SUSE SLES15 Security Update : kernel (SUSE-SU-2022:2111-1)

high Nessus Plugin ID 162399

Language:

Synopsis

The remote SUSE host is missing one or more security updates.

Description

The remote SUSE Linux SLES15 / SLES_SAP15 host has packages installed that are affected by multiple vulnerabilities as referenced in the SUSE-SU-2022:2111-1 advisory.

The SUSE Linux Enterprise 15 SP1 kernel was updated.

The following security bugs were fixed:

- CVE-2022-21127: Fixed a stale MMIO data transient which can be exploited to speculatively/transiently disclose information via spectre like attacks. (bsc#1199650)
- CVE-2022-21123: Fixed a stale MMIO data transient which can be exploited to speculatively/transiently disclose information via spectre like attacks. (bsc#1199650)
- CVE-2022-21125: Fixed a stale MMIO data transient which can be exploited to speculatively/transiently disclose information via spectre like attacks. (bsc#1199650)
- CVE-2022-21180: Fixed a stale MMIO data transient which can be exploited to speculatively/transiently disclose information via spectre like attacks. (bsc#1199650)
- CVE-2022-21166: Fixed a stale MMIO data transient which can be exploited to speculatively/transiently disclose information via spectre like attacks. (bsc#1199650)
- CVE-2019-19377: Fixed an user-after-free that could be triggered when an attacker mounts a crafted btrfs filesystem image. (bnc#1158266)
- CVE-2022-1184: Fixed an use-after-free and memory errors in ext4 when mounting and operating on a corrupted image. (bsc#1198577)
- CVE-2017-13695: Fixed a bug that caused a stack dump allowing local users to obtain sensitive information from kernel memory and bypass the KASLR protection mechanism via a crafted ACPI table.
(bnc#1055710)
- CVE-2022-1729: Fixed a sys_perf_event_open() race condition against self (bsc#1199507).
- CVE-2022-1652: Fixed a statically allocated error counter inside the floppy kernel module (bsc#1199063).
- CVE-2021-39711: In bpf_prog_test_run_skb of test_run.c, there is a possible out of bounds read due to Incorrect Size Value. This could lead to local information disclosure with System execution privileges needed.
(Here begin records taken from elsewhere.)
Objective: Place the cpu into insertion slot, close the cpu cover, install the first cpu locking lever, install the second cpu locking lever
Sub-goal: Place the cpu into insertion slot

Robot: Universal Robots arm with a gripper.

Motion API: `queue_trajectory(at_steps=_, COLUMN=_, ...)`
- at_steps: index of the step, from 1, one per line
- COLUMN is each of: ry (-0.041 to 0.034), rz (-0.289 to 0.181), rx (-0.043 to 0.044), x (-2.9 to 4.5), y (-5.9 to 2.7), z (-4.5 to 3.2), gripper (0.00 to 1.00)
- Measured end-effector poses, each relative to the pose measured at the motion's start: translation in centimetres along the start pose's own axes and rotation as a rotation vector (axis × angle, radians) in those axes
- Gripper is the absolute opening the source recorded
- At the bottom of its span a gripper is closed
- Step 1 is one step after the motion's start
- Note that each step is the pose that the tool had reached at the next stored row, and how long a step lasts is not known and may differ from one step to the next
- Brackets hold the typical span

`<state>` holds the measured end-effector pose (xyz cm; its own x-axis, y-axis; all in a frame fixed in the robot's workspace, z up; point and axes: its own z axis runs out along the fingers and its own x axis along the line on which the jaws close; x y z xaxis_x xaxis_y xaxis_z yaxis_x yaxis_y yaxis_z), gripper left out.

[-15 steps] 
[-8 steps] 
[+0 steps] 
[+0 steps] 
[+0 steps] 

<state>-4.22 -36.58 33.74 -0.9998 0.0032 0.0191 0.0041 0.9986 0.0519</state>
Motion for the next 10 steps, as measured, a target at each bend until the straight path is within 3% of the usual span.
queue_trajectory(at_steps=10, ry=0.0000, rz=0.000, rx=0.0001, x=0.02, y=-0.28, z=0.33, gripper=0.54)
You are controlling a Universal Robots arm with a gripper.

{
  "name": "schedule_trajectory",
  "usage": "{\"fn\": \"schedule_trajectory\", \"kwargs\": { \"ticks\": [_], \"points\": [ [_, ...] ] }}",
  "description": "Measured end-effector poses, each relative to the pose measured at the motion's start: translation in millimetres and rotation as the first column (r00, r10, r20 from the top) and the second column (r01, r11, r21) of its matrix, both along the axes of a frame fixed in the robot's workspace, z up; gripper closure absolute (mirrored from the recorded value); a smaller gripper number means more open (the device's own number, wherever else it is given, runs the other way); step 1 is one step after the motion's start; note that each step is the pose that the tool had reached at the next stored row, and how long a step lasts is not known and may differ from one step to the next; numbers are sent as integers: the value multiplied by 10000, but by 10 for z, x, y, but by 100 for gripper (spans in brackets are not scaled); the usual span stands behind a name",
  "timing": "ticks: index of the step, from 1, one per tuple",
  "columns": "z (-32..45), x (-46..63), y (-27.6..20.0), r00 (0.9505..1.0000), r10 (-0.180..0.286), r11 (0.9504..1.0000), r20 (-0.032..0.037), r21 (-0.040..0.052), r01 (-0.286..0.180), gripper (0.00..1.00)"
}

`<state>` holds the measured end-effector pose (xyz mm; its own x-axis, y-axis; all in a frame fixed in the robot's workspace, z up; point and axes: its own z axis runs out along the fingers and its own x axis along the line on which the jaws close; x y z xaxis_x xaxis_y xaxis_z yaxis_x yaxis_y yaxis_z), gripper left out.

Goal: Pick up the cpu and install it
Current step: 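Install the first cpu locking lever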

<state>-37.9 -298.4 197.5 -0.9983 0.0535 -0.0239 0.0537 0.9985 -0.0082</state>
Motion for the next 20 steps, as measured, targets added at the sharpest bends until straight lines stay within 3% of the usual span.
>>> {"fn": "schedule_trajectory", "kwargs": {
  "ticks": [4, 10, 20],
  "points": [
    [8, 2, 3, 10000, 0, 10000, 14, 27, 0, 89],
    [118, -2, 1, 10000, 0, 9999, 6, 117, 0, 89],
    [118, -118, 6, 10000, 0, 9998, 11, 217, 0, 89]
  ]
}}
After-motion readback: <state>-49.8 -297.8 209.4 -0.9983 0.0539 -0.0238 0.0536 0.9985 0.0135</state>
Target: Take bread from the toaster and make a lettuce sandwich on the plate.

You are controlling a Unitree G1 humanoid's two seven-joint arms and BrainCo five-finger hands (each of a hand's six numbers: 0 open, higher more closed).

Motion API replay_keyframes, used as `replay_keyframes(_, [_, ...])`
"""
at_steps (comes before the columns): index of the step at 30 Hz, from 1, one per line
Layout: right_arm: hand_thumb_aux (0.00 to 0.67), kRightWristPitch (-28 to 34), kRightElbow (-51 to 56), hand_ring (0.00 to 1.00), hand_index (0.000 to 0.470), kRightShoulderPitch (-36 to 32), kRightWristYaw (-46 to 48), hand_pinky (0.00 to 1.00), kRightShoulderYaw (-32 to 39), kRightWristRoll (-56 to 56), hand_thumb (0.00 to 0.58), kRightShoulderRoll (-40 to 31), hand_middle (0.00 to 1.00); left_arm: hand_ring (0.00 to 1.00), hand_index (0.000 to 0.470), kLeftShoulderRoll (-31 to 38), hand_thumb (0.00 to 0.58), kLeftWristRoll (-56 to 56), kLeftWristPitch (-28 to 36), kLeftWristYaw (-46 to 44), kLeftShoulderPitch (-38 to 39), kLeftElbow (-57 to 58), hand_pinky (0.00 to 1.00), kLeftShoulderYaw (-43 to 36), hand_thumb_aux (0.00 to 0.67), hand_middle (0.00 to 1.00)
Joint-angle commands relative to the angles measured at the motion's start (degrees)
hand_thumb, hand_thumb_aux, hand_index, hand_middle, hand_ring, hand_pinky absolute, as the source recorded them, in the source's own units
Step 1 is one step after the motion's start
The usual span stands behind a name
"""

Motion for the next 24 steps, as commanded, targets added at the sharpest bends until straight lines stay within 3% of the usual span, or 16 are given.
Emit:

User interaction is not needed for exploitation (bnc#1197219).
- CVE-2022-30594: Fixed restriction bypass on setting the PT_SUSPEND_SECCOMP flag (bnc#1199505).
- CVE-2021-33061: Fixed insufficient control flow management for the Intel(R) 82599 Ethernet Controllers and Adapters that may have allowed an authenticated user to potentially enable denial of service via local access (bnc#1196426).
- CVE-2022-1516: Fixed null-ptr-deref caused by x25_disconnect (bsc#1199012).
- CVE-2021-20321: Fixed a race condition accessing file object in the OverlayFS subsystem in the way users do rename in specific way with OverlayFS. A local user could have used this flaw to crash the system (bnc#1191647).
- CVE-2019-20811: Fixed issue in rx_queue_add_kobject() and netdev_queue_add_kobject() in net/core/net- sysfs.c, where a reference count is mishandled (bnc#1172456).
- CVE-2022-28748: Fixed memory lead over the network by ax88179_178a devices (bsc#1196018).
- CVE-2018-7755: Fixed an issue in the fd_locked_ioctl function in drivers/block/floppy.c. The floppy driver will copy a kernel pointer to user memory in response to the FDGETPRM ioctl. An attacker can send the FDGETPRM ioctl and use the obtained kernel pointer to discover the location of kernel code and data and bypass kernel security protections such as KASLR (bnc#1084513).
- CVE-2022-22942: Fixed stale file descriptors on failed usercopy (bsc#1195065).
- CVE-2022-1419: Fixed a concurrency use-after-free in vgem_gem_dumb_create (bsc#1198742).
- CVE-2021-43389: Fixed an array-index-out-of-bounds flaw in the detach_capi_ctr function in drivers/isdn/capi/kcapi.c (bnc#1191958).
- CVE-2021-38208: Fixed a denial of service (NULL pointer dereference and BUG) by making a getsockname call after a certain type of failure of a bind call (bnc#1187055).
- CVE-2022-1353: Fixed access controll to kernel memory in the pfkey_register function in net/key/af_key.c (bnc#1198516).
- CVE-2021-20292: Fixed object validation prior to performing operations on the object in nouveau_sgdma_create_ttm in Nouveau DRM subsystem (bnc#1183723).
- CVE-2022-1011: Fixed an use-after-free vulnerability which could allow a local attacker to retireve (partial) /etc/shadow hashes or any other data from filesystem when he can mount a FUSE filesystems.
(bnc#1197343)
- CVE-2022-1974: Fixed an use-after-free that could causes kernel crash by simulating an nfc device from user-space. (bsc#1200144).
- CVE-2020-26541: Enforce the secure boot forbidden signature database (aka dbx) protection mechanism.
(bnc#1177282)
- CVE-2022-1975: Fixed a bug that allows an attacker to crash the linux kernel by simulating nfc device from user-space. (bsc#1200143)
- CVE-2022-21499: Reinforce the kernel lockdown feature, until now it's been trivial to break out of it with kgdb or kdb. (bsc#1199426)
- CVE-2022-1734: Fixed a r/w use-after-free when non synchronized between cleanup routine and firmware download routine. (bnc#1199605).

Tenable has extracted the preceding description block directly from the SUSE security advisory.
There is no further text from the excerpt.